No campo da saúde o caos é tão grande ou maior. Na rede pública pinga aqui ou acolá um local de qualidade, mas a fila de espera está tão grande que desespera as famílias. Volto a insistir: a precocidade do tratamento é fundamental para os estímulos adequados e para o resultados certeiros.
Cura não existe, mas muito pode ser alcançado. A linha de tratamento comportamental exige qualificação dos profissionais, principalmente nos envolvidos com o ABA (Análise do Comportamento Aplicada, em português), muito indicada no tratamento dos autistas e com pouco acesso na rede pública.
Recentemente, o CDC (Centro de Controle de Prevenção e Doenças), do governo dos Estados Unidos, anunciou uma atualização sobre o número de pessoas com o TEA: 1 em cada 36 crianças de 8 anos são autistas - o que significa 2,8% da população norte-americana. São muitas pessoas. O Brasil ainda não possui um levantamento oficial, que começou a ser realizado apenas no censo deste ano, mas estimasse que 2,5 milhões de pessoas tenham o diagnóstico no Brasil.
O descaso público em nosso país tem que acabar e agir fortemente no combate ao preconceito, na qualificação dos profissionais, na informação geral sobre as características do espectro, na questão do emprego apoiado, na falta de moradia para os autistas que não possuem condições de independência, na efetivação das leis que já existem, mas não são cumpridas e em várias outras questões.
O que não podemos aceitar pacificamente, de braços cruzados, é o abandono total das famílias envolvidas.
Assisto diariamente as mães perdendo o viço, a esperança, a fé e principalmente a vida, como já foi relatado na imprensa algumas vezes. As mães estão doentes pelo abandono e pelo descaso das autoridades. Nós tentamos amenizar esses fatos, mas somos apenas uma associação, necessitando também dede apoi para conseguirmos auxiliar de fato, com qualidade e inclusão, essas famílias.
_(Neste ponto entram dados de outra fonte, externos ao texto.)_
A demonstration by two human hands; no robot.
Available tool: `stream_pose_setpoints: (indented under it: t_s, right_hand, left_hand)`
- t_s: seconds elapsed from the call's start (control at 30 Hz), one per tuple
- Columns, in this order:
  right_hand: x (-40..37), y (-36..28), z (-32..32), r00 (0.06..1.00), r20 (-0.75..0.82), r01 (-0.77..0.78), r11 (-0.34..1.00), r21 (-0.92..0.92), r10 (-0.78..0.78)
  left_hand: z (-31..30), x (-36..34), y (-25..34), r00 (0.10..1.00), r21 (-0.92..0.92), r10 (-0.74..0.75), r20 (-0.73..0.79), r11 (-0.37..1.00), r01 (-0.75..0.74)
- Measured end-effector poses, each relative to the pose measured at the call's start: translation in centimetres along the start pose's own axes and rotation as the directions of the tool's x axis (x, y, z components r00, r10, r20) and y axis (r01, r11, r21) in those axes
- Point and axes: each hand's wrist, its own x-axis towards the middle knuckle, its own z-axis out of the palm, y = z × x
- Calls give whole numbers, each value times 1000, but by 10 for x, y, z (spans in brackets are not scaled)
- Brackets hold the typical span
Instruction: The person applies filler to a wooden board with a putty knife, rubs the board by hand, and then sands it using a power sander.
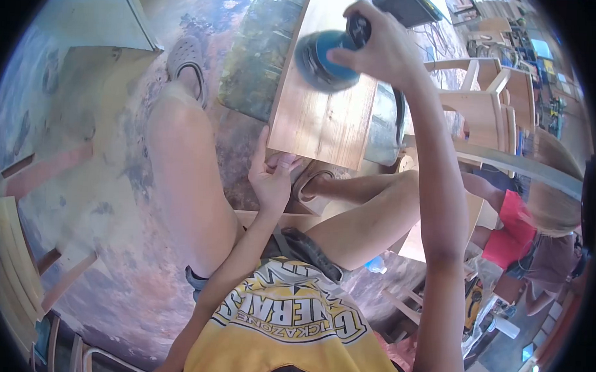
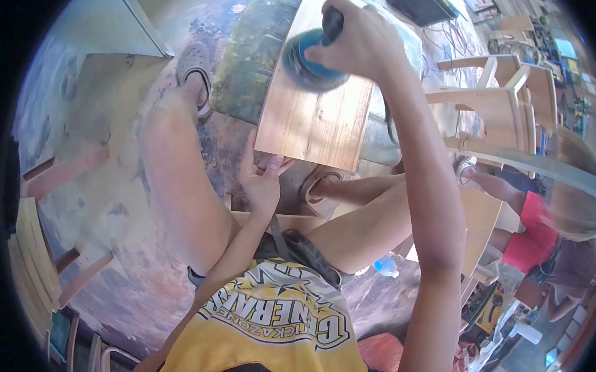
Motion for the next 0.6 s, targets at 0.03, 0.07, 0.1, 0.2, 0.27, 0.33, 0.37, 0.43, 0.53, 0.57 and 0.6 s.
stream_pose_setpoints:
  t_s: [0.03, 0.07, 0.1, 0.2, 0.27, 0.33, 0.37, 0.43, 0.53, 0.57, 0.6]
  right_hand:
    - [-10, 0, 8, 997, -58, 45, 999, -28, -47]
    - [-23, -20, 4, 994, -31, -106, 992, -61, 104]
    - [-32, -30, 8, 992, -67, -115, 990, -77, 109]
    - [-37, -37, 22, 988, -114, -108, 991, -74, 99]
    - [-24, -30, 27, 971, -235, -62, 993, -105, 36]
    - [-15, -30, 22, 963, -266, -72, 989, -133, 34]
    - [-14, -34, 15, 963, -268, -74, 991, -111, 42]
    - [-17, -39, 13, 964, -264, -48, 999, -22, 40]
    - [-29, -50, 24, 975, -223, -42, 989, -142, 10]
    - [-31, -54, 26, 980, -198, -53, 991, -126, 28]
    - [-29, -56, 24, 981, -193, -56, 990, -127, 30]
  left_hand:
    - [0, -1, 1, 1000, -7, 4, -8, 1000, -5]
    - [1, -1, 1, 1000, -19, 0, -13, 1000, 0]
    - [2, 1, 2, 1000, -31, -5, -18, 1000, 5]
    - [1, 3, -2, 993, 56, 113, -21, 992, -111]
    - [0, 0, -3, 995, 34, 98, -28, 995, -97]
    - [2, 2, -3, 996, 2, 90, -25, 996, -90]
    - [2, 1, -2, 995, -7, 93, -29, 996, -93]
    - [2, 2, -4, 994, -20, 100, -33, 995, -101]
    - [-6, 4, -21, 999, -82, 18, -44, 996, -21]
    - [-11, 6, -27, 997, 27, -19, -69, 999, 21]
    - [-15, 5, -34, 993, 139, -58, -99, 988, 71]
Procuramos com este texto, explanar um pouco sobre a real situação do autismo no Brasil. Não está fácil assistir a tanto descaso, a tanta falta de compromisso político e até mesmo da sociedade que faz vistas grossas. É preciso conscientizar a todos que o autismo é uma coisa séria, que necessita de um tratamento adequado e um planejamento estrutural mais forte por parte dos governos, sejam municipais, estaduais ou da União. Se os autistas possuíssem um acompanhamento de respeito e funcionalidade, eu não estaria assistindo há 33 anos tanto sofrimento, tanta dor, tantas lágrimas e tantas famílias desmoronando diante de meus olhos.
O mundo autista grita por socorro. Não buscamos pena, dó ou esmolas. Precisamos de empatia, da garantia de seus direitos e de muito acolhimento. Nos ajudem a mudar esse quadro.